Il vit reclus dans une pièce de vingt mètres carrés, sans lumière du jour, sans contacts avec ses proches. Ces conditions de vie sont inacceptables. Y mettre fin va au-delà de la défense d’un acteur de premier plan de la liberté de l’information et relève de la simple humanité.

Les organisations représentées (1) et les citoyens présents, le lundi 18 février à La Carmagnole à Montpellier, lancent, au nom des valeurs de la République, un appel au gouvernement et aux parlementaires.
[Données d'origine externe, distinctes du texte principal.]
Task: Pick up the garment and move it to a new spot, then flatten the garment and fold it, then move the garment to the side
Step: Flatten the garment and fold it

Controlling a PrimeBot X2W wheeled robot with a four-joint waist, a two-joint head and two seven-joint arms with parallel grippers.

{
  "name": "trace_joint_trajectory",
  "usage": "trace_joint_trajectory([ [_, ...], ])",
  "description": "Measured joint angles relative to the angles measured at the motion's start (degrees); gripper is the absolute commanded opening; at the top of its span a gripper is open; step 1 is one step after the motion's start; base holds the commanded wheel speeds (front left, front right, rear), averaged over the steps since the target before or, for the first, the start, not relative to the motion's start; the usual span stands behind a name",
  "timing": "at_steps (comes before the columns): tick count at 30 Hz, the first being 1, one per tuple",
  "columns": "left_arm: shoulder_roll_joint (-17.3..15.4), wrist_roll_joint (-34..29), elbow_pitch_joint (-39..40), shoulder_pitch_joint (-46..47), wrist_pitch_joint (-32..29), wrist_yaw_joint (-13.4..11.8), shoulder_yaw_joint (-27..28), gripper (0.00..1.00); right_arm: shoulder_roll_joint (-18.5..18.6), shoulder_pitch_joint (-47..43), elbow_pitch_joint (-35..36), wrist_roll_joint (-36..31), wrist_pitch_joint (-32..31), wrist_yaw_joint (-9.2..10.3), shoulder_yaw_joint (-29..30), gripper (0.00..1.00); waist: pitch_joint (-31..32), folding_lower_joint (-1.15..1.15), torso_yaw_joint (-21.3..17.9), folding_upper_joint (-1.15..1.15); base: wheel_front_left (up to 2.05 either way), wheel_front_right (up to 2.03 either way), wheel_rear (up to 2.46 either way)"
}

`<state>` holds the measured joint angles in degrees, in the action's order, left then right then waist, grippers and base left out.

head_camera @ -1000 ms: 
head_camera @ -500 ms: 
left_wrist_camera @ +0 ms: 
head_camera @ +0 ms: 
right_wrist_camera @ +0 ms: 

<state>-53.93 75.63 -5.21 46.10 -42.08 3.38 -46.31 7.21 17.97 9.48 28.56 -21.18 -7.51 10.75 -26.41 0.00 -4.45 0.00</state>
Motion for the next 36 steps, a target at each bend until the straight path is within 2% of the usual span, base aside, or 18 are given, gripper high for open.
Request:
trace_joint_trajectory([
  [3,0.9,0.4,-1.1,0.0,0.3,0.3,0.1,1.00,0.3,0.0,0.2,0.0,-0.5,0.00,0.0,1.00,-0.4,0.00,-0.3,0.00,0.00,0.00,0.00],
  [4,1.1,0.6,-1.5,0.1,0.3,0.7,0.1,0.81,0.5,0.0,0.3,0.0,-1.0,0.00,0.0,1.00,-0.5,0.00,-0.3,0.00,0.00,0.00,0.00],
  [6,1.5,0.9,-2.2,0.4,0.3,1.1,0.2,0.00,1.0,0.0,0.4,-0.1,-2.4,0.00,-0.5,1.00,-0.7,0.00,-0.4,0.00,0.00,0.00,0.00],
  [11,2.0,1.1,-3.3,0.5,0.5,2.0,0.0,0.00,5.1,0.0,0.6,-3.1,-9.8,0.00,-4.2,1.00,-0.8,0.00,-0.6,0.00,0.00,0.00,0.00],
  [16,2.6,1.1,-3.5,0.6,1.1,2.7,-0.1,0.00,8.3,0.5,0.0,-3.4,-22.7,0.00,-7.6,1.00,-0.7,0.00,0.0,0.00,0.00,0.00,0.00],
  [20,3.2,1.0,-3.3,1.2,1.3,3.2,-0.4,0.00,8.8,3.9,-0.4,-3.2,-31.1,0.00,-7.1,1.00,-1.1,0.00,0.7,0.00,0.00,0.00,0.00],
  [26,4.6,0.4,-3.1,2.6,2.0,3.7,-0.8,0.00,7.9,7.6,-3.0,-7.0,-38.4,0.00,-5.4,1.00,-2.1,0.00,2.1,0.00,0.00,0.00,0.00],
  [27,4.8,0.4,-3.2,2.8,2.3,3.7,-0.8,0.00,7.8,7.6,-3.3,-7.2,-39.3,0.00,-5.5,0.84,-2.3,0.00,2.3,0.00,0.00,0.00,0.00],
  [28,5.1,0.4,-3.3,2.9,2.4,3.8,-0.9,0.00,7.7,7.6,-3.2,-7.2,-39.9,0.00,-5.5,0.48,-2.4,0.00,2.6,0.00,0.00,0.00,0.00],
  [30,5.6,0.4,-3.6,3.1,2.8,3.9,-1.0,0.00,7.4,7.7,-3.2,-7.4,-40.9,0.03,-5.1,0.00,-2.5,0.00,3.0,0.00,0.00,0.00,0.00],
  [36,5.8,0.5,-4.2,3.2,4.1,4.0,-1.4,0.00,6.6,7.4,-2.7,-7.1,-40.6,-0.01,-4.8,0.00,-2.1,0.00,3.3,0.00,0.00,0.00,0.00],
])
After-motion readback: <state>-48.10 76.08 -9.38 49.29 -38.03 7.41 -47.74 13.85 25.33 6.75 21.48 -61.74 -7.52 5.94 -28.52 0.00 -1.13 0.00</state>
Ils demandent que Julian Assange :

  • retrouve sa pleine liberté et toute sa capacité à poursuivre son travail au service du bien commun
  • se voie accorder la demande d’asile en France qu’il a présentée en 2015,
  • puisse disposer des protections que nécessitent les pressions et les menaces dont il est la cible.

(1) Amnesty International, Les Amis du Monde Diplomatique, La Carmagnole, Les Gilets Jaunes du Piémont Cévenol, La Ligue des droits de l’Homme, Nouveau Monde.